### What to do
Below are the entries. Print only the lines starting at the one with "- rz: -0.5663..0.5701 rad" and ending at the one with "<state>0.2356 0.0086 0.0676", exactly, with no pictures.

**** Material for the task ****

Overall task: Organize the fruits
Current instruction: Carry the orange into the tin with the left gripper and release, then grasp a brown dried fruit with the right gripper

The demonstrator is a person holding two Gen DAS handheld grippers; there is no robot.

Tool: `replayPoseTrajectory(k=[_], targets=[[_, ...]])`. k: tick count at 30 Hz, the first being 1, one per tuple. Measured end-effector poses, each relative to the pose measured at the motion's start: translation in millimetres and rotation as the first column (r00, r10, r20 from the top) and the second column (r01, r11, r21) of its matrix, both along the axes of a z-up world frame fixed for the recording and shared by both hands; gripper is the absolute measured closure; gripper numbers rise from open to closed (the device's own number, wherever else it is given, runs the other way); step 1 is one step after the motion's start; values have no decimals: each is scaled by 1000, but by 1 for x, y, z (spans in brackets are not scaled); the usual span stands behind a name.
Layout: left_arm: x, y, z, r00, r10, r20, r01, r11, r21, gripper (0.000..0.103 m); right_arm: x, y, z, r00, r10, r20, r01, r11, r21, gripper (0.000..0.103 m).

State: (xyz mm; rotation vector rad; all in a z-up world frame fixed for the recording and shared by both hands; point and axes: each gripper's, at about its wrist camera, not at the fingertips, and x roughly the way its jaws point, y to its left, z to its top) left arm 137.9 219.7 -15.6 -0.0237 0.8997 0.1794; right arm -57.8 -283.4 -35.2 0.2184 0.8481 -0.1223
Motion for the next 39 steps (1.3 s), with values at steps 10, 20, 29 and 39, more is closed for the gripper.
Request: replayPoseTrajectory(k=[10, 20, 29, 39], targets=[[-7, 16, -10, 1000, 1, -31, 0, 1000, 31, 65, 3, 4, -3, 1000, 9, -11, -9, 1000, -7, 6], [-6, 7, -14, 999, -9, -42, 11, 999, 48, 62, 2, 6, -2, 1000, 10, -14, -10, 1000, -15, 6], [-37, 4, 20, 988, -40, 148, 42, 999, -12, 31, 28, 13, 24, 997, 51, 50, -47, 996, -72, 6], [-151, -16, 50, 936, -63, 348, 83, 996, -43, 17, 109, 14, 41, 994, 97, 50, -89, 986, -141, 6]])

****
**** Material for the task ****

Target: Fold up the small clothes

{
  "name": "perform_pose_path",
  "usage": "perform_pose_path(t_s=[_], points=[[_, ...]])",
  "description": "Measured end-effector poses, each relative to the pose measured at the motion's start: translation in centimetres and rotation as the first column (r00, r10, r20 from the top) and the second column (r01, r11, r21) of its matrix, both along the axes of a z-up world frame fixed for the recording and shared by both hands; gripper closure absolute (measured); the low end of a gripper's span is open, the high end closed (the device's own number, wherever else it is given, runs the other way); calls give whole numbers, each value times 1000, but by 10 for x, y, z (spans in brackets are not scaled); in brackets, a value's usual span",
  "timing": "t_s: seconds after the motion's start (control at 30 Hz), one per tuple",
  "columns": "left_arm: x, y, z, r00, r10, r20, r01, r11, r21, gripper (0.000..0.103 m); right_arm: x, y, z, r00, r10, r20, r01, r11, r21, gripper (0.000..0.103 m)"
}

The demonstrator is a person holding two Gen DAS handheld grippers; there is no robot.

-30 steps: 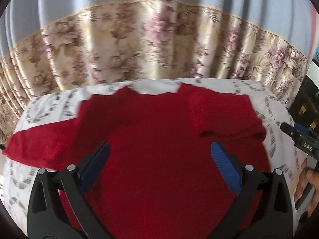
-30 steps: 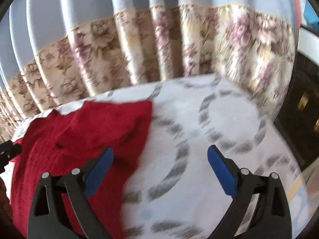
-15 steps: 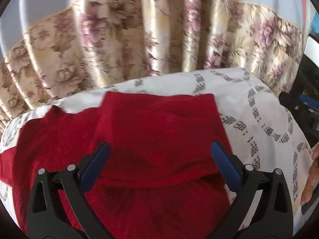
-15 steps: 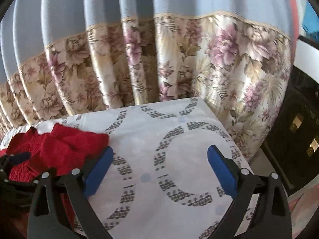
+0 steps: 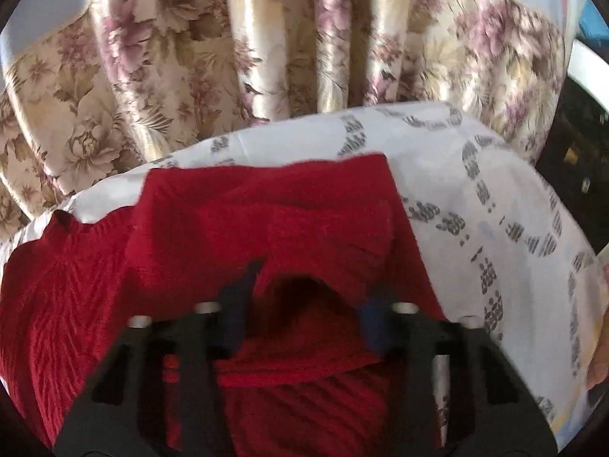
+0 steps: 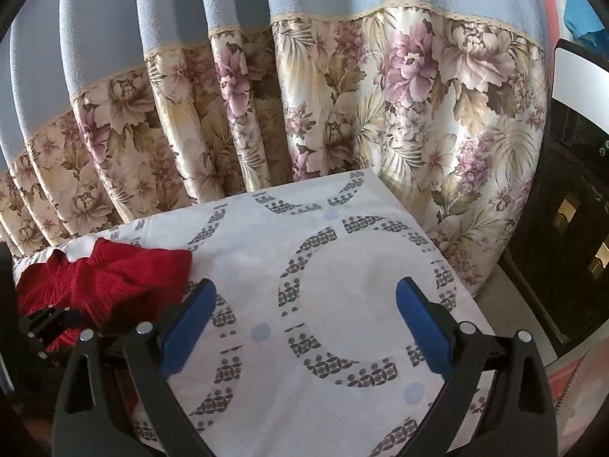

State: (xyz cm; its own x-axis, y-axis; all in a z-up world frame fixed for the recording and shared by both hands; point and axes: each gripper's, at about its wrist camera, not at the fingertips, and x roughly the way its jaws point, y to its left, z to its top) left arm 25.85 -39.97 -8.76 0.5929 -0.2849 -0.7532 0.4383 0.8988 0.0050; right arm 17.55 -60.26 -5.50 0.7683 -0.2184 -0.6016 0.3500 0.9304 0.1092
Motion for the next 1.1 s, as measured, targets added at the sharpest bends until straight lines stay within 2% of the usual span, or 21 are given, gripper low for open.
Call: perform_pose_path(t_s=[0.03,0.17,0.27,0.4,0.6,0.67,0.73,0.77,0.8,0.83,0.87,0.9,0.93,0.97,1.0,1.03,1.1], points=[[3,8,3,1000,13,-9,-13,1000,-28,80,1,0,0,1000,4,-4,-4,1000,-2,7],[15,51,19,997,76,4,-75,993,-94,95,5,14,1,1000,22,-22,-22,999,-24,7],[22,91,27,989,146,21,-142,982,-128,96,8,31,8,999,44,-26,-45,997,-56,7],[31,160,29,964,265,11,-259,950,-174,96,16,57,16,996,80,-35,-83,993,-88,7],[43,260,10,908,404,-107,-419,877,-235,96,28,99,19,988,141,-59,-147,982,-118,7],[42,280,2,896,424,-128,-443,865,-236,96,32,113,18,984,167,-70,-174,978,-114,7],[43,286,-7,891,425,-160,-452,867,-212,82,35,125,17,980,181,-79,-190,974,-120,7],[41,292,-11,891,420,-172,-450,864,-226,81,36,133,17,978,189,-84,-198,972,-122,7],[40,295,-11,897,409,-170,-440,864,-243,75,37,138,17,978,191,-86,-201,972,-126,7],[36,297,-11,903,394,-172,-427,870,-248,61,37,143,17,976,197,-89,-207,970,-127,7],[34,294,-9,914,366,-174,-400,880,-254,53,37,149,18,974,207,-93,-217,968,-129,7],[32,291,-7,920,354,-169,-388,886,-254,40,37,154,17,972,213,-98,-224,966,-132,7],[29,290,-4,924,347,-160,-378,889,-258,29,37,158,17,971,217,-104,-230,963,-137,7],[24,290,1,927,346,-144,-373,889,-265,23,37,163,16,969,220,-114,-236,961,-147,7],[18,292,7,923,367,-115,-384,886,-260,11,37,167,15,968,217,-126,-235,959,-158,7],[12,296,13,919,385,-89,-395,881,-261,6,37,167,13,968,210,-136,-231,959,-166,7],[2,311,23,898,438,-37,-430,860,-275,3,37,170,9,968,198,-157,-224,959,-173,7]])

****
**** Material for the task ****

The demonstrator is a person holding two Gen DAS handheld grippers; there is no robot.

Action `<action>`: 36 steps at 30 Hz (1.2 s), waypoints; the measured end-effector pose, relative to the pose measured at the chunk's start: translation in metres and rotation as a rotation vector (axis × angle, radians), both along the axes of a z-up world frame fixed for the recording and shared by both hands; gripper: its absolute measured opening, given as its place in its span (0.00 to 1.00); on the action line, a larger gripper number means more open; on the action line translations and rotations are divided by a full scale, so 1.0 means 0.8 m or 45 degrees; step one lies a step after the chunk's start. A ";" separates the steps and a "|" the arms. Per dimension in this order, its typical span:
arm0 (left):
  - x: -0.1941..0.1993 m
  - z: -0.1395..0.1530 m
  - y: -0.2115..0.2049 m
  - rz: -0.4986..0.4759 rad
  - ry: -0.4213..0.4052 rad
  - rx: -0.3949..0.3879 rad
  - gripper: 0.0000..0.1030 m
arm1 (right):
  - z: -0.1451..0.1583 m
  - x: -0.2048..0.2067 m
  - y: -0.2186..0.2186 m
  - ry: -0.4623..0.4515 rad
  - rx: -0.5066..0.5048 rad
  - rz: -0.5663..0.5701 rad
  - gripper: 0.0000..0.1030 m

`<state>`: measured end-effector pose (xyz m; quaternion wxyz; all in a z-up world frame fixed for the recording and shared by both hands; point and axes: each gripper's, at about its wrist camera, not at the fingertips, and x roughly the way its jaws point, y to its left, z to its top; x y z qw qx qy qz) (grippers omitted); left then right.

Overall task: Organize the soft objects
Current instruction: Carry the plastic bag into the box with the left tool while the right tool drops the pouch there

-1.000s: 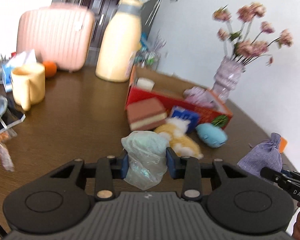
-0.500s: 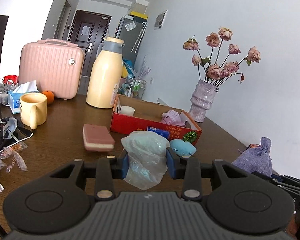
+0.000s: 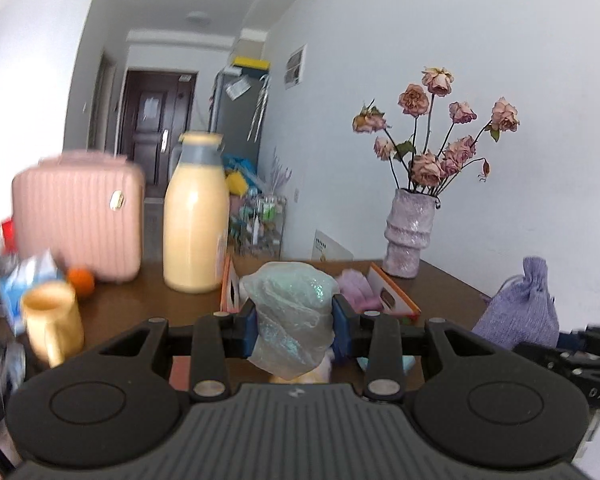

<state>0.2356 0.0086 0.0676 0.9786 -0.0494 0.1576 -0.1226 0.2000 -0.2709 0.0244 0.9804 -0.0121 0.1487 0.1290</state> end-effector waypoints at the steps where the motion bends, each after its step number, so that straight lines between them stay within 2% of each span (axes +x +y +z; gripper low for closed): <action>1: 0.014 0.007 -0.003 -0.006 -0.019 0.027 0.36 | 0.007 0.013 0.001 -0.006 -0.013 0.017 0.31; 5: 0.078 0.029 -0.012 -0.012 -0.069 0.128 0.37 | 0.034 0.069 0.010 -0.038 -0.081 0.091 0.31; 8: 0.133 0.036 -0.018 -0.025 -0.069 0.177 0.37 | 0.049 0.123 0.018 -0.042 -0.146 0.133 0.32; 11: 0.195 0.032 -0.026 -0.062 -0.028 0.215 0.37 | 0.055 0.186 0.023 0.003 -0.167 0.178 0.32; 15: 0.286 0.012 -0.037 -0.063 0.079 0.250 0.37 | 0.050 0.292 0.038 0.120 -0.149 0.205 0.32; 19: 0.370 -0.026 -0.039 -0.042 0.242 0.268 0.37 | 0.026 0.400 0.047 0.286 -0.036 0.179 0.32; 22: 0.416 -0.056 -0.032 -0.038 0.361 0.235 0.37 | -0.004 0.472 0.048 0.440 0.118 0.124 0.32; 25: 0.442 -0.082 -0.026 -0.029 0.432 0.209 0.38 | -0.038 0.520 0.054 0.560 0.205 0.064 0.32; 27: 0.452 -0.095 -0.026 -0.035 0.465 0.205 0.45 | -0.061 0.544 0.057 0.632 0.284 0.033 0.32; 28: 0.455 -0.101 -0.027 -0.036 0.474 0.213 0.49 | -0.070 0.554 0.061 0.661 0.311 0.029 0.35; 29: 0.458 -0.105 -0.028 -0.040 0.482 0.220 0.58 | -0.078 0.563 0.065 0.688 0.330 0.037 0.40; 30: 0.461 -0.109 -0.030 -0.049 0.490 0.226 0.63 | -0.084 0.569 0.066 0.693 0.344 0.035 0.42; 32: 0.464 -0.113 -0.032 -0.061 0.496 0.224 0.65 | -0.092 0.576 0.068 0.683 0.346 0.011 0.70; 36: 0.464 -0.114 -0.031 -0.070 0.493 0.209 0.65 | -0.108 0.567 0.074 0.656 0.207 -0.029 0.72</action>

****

### Expected answer
  - rz: -0.5663..0.5701 rad
  - gripper: 0.0000..0.1030 m

`<state>`: measured end-effector pose (xyz m; quaternion wxyz; all in a z-up world frame fixed for the recording and shared by both hands; point and axes: each gripper's, at about its wrist camera, not at the fingertips, and x roughly the way its jaws point, y to its left, z to its top; x y z qw qx qy qz) (grippers omitted); left then right.

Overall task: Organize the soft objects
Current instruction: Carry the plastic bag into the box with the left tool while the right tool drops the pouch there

-1.000s: 
-0.500s: 
+0.000s: 

<state>0.2356 0.0086 0.0676 0.9786 -0.0494 0.1576 -0.1226 0.2000 -0.2709 0.0244 0.9804 -0.0121 0.1487 0.1290</state> end-effector waypoints at the steps where the motion bends, each after its step number, so that straight lines between them stay within 2% of each span (axes +x +y +z; gripper low for closed): <action>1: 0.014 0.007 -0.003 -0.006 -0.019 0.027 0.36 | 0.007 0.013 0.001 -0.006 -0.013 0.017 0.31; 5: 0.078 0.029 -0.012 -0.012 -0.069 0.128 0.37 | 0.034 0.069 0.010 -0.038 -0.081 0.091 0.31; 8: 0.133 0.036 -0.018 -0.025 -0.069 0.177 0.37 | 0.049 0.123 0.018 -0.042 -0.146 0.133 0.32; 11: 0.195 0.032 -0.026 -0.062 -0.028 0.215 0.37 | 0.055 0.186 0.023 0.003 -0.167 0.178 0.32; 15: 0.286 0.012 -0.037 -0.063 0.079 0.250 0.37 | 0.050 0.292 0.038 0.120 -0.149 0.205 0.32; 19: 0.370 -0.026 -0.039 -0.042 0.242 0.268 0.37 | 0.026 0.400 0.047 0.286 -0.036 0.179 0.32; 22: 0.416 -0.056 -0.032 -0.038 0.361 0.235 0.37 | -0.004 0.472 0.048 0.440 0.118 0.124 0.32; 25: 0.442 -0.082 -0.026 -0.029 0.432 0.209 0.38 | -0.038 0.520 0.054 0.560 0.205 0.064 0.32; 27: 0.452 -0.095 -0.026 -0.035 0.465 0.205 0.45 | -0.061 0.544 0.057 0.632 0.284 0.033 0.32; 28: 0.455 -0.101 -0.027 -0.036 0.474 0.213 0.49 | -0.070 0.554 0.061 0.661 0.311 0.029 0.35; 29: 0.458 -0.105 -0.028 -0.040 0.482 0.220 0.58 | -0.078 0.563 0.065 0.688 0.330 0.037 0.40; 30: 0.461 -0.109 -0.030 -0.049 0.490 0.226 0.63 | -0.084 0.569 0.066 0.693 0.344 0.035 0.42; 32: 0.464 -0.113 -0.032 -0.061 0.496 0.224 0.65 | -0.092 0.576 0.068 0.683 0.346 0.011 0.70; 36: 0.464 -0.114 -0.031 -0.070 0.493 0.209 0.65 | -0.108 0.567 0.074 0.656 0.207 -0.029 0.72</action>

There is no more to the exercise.